Switching to English. One month later.

Four weeks ago I decided to try one month of blogging in English. It started out as an experiment and ended as the normality. I’ve to say, I really enjoyed it.
I know that my English is far from being perfect, but even after one month of writing and therefore thinking in English, I noticed that I got better.

Writing in English opened up so many more opportunities. I did an interview with Rinzi Ruiz and there will be an interview with Harry Roberts very very soon. Both were possible because of me switching to English. Because of the interview with Rinzi I got backlinks from outside of Germany and I saw tweets from English speaking people. It’s really nice to finally be able to reach a broader audience. Most of my visitors are still from Germany, but I got a foretaste how it could change in the future.
I think it’s really cool to know that everybody whom I write about and link to can read what I’ve to say and can respond to it.

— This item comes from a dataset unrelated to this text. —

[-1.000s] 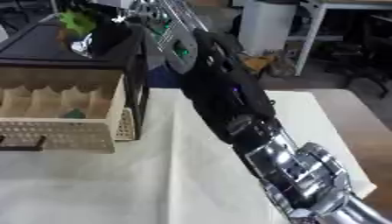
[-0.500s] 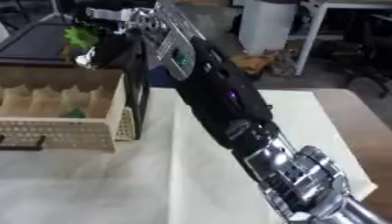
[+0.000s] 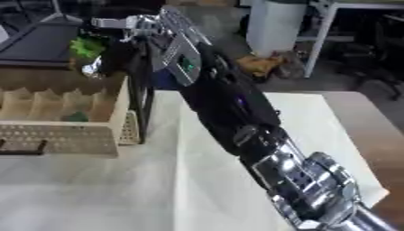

I hope this will happen more often in the future.

So you probably already got it: I will continue writing in English. I enjoy it and I’m very curious what can and will happen.

On thing left: I ask myself how important the domain is and if I should change it to martinwolf.org or something like visual-thoughts.com. (All the visualthought.* are already gone, I think.) But I will figure that out in the next few weeks or months.

So I hope you will continue to read what I have to say. And if not, just look at my photos.

Switching to English

Yesterday with the publication of the „The Next Web“ article about QUOTE.fm I had two realisations. First of all, time differences suck and second, different languages are bullshit. They lead to unnecessary barriers. If everybody would speak one language things would be a whole lot easier.

I thought about switching to english a lot the last few weeks or maybe months. I link a lot to english writing blogs and post recommendations with english comments on QUOTE.fm. Not once anyone complained. The analytics numbers also didn’t drop, so I guess my readers are cool with that.
The majority of articles I read are written in english, I listen to english speaking podcasts and often my thinking happens in english phrases, which is kind of crazy. So it seems pretty clear which way to go.

From today on going forward I will switch to english for one month[1. There will be one interview in german, which I’m currently putting together.]. Let’s see how it goes. Maybe it sucks, maybe not. I hope my english skills will get better over time. Thinking about it will definitely not help anyone. So I’ll just give it a try and after the month I’ll decide if I want to stay with english or switch back to german.